EXERCISE DIRECTIONS =>
Each line holding the string "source" is to be copied from the data.

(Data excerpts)
━━━━━━━━━━━━━━━━━━━━━━━━━━━━━━

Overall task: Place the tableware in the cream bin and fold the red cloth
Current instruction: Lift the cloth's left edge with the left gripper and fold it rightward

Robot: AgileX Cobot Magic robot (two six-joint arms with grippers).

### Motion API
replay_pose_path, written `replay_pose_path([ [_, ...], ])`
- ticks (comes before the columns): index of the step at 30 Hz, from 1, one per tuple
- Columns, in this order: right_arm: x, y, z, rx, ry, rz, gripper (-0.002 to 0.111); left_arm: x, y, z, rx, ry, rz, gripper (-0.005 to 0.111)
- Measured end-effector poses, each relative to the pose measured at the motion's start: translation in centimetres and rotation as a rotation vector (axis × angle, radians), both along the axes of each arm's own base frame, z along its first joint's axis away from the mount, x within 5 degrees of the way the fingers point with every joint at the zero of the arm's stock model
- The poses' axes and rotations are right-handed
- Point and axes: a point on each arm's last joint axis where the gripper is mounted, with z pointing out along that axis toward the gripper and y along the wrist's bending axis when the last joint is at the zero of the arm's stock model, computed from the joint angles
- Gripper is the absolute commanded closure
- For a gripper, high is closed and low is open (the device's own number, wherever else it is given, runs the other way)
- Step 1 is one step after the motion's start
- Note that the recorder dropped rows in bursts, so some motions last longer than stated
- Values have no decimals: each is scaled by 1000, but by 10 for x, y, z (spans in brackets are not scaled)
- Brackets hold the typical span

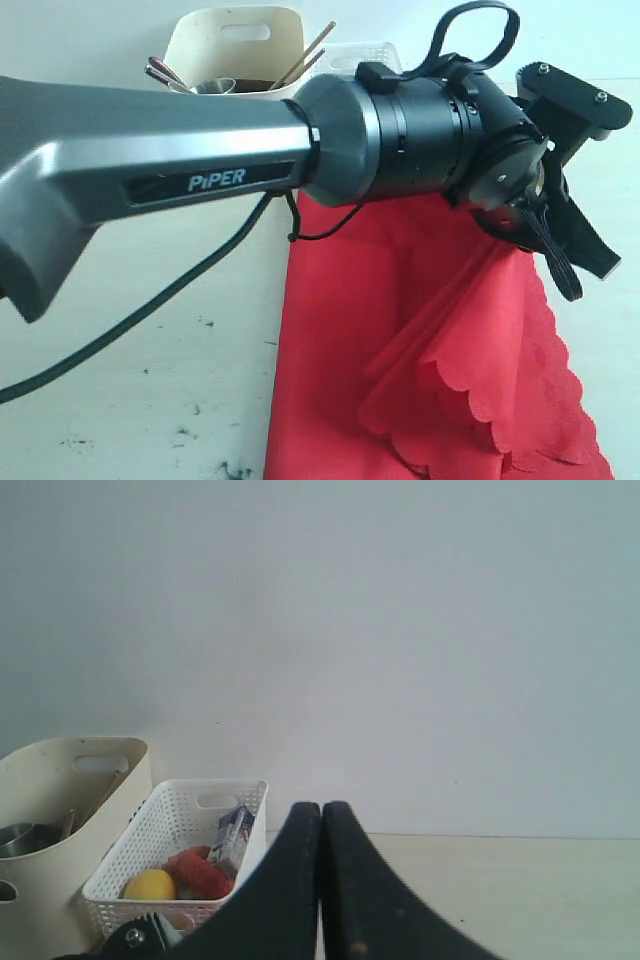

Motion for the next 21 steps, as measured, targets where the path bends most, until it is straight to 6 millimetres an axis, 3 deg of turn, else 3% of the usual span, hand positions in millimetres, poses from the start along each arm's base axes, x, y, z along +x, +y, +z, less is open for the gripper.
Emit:
replay_pose_path([
  [4,0,0,0,0,0,0,108,1,-2,-1,-11,-5,-2,2],
  [7,0,0,0,0,0,0,108,1,-2,5,-23,-18,-5,5],
  [10,0,0,0,0,0,0,108,3,7,20,38,-67,-9,22],
  [11,0,0,0,8,1,0,108,5,13,25,76,-80,-1,34],
  [13,0,0,0,28,4,-1,108,12,28,38,144,-88,35,65],
  [15,1,0,-1,39,12,-2,108,21,44,49,192,-77,82,105],
  [18,10,4,-9,37,75,12,108,36,70,55,246,-67,143,104],
  [21,26,16,-19,14,207,86,108,39,90,41,302,-38,163,104],
])
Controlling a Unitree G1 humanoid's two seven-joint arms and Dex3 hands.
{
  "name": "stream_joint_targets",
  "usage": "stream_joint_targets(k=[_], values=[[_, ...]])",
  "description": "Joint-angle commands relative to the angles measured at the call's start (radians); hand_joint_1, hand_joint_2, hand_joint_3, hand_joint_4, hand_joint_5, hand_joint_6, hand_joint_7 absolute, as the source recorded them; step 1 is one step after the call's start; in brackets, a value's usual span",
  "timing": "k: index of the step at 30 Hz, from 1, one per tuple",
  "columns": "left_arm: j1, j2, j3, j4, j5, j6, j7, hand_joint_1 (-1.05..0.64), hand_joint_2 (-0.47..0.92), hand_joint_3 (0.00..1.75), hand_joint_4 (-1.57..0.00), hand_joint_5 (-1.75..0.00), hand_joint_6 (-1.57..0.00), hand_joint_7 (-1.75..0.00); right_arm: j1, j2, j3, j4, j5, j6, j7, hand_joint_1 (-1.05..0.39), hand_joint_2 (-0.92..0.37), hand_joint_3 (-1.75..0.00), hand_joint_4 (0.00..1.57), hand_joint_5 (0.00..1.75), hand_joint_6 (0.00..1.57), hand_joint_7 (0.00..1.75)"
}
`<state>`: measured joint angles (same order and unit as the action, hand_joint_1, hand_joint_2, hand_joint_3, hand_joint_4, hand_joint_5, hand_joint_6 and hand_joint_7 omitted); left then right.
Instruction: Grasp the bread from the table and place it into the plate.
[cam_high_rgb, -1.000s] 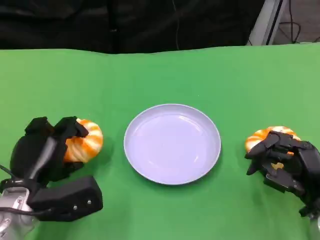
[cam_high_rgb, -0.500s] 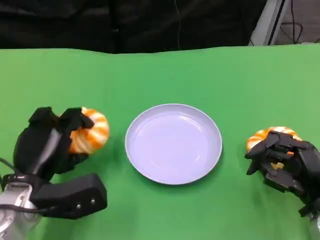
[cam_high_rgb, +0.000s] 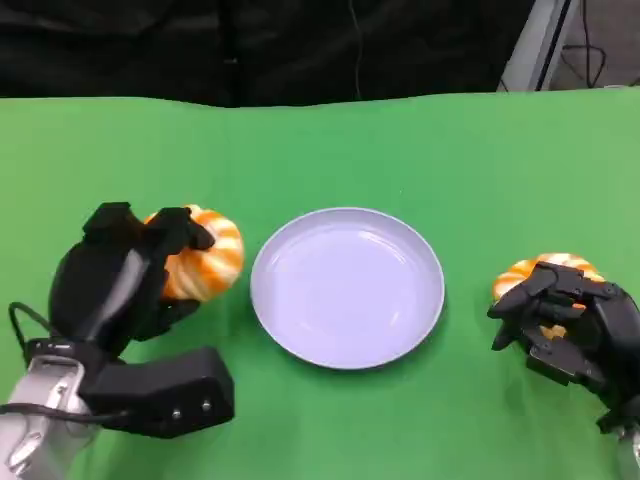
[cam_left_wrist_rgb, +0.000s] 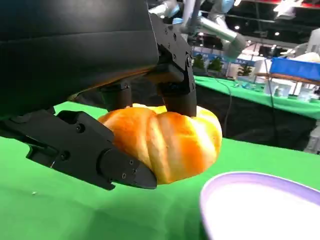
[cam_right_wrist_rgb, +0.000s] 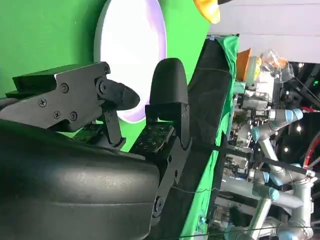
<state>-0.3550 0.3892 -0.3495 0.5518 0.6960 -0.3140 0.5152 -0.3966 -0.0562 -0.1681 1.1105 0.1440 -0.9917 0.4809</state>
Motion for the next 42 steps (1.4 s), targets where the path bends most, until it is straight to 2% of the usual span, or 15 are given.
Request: stream_joint_targets(k=[1, 12, 20, 25, 31, 34, 42], values=[[-0.041, -0.017, -0.012, 0.003, 0.010, -0.022, -0.014, -0.12, 0.92, 0.31, -0.43, -1.62, -0.65, -1.23, 0.009, -0.009, 0.000, -0.012, -0.003, -0.016, -0.010, 0.05, -0.83, -0.63, 0.86, 1.37, 0.93, 0.93], [-0.074, -0.048, -0.040, 0.021, 0.027, -0.040, -0.025, -0.13, 0.92, 0.36, -0.48, -1.61, -0.65, -1.29, 0.011, -0.006, -0.001, -0.015, 0.004, -0.018, -0.008, 0.06, -0.82, -0.64, 0.86, 1.37, 0.94, 0.93], [-0.097, -0.073, -0.061, 0.031, 0.034, -0.056, -0.058, -0.14, 0.92, 0.31, -0.42, -1.61, -0.63, -1.26, 0.010, -0.004, 0.000, -0.014, 0.002, -0.012, -0.008, 0.05, -0.83, -0.63, 0.85, 1.37, 0.93, 0.92], [-0.110, -0.091, -0.071, 0.038, 0.041, -0.055, -0.067, -0.14, 0.92, 0.33, -0.38, -1.67, -0.55, -1.41, 0.010, -0.007, 0.001, -0.014, -0.006, -0.022, -0.020, 0.06, -0.84, -0.62, 0.86, 1.36, 0.94, 0.92], [-0.130, -0.103, -0.085, 0.066, 0.048, -0.068, -0.059, -0.13, 0.92, 0.33, -0.38, -1.69, -0.54, -1.43, 0.011, -0.007, 0.003, -0.016, -0.007, -0.019, -0.023, 0.06, -0.85, -0.61, 0.86, 1.36, 0.93, 0.92], [-0.144, -0.113, -0.093, 0.086, 0.046, -0.084, -0.060, -0.12, 0.92, 0.30, -0.34, -1.74, -0.50, -1.51, 0.011, -0.007, 0.007, -0.017, -0.012, -0.023, -0.028, 0.06, -0.85, -0.61, 0.86, 1.36, 0.93, 0.93], [-0.163, -0.124, -0.099, 0.106, 0.045, -0.095, -0.071, -0.11, 0.92, 0.29, -0.35, -1.74, -0.50, -1.50, 0.011, -0.007, 0.008, -0.016, -0.014, -0.026, -0.031, 0.07, -0.83, -0.63, 0.86, 1.37, 0.93, 0.94]])
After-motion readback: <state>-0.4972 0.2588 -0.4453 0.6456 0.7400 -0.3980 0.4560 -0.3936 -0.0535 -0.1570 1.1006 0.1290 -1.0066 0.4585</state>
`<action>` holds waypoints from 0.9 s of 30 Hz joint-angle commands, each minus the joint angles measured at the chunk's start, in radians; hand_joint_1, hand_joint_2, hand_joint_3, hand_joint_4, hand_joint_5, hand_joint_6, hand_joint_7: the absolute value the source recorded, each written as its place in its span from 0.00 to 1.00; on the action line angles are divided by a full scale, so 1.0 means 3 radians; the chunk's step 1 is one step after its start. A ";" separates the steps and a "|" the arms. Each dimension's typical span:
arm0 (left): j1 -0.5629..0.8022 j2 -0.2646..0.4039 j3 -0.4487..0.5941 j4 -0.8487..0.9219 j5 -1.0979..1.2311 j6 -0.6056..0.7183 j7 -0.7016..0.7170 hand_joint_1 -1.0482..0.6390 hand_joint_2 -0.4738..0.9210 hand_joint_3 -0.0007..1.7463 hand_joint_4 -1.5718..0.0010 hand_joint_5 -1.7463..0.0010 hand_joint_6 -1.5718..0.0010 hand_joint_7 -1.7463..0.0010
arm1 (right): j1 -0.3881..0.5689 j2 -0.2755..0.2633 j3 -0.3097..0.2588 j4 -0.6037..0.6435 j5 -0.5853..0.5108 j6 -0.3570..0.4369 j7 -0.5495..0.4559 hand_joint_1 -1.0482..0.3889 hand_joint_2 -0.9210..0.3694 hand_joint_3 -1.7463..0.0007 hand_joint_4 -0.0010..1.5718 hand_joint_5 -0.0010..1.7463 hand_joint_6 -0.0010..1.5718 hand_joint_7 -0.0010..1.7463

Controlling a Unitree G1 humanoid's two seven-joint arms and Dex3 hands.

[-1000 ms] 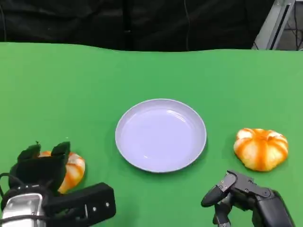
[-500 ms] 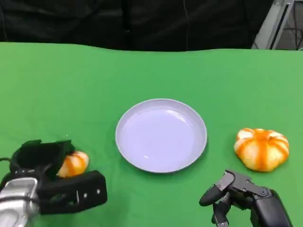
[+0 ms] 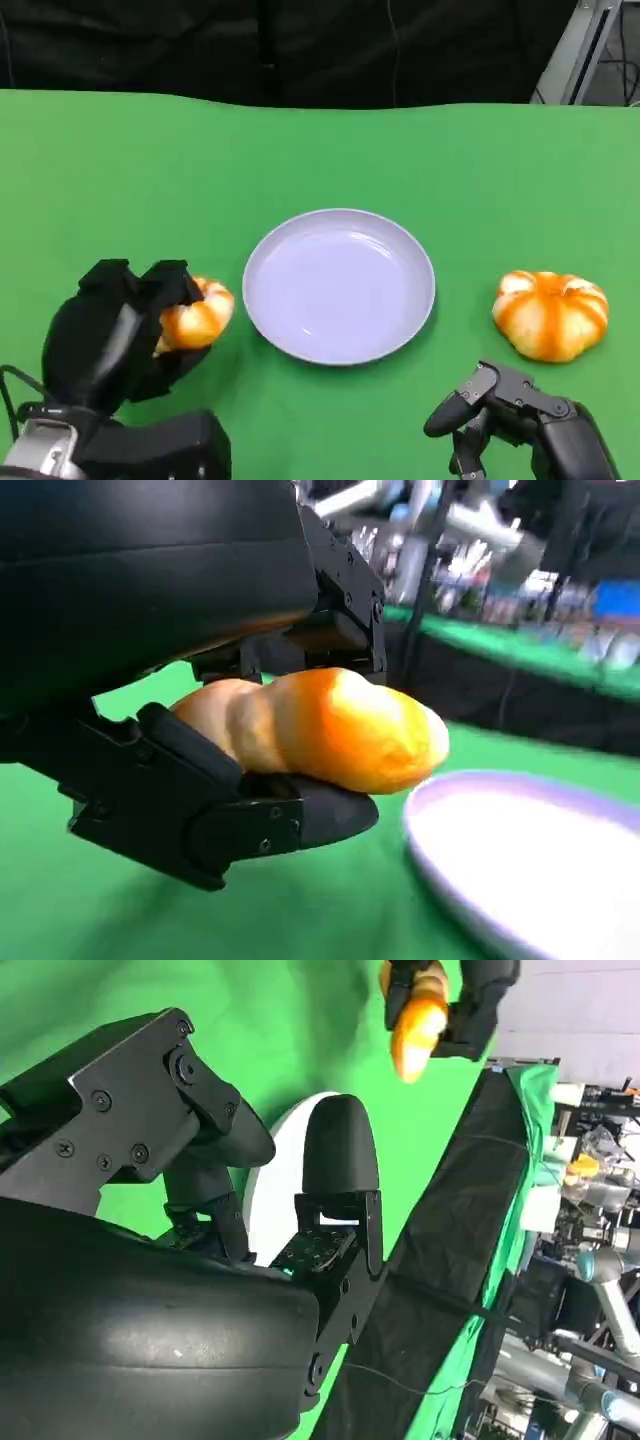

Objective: Grasp the bread from the table and place it into the plate.

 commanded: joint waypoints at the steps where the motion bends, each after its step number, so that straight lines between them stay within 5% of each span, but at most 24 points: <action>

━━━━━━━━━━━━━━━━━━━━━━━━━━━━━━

WRITTEN REPLY =>
  "description": "Joint-angle commands relative to the angles measured at the call's start (radians); hand_joint_1, hand_joint_2, hand_joint_3, hand_joint_4, hand_joint_5, hand_joint_6, hand_joint_7 absolute, as the source recorded them; step 1 is one step after the call's start; in brackets, a value's usual span",
`<action>` holds waypoints from 0.9 s of 30 Hz joint-angle commands, each minus the joint angles measured at the chunk's start, in radians; hand_joint_1, hand_joint_2, hand_joint_3, hand_joint_4, hand_joint_5, hand_joint_6, hand_joint_7: the absolute value the source recorded, each written as its place in its span from 0.00 to 1.00; on the action line angles are divided by a full scale, so 1.0 means 3 radians; the chunk's step 1 is one step after its start. A ";" separates the steps and a "|" the arms. Each dimension's typical span:

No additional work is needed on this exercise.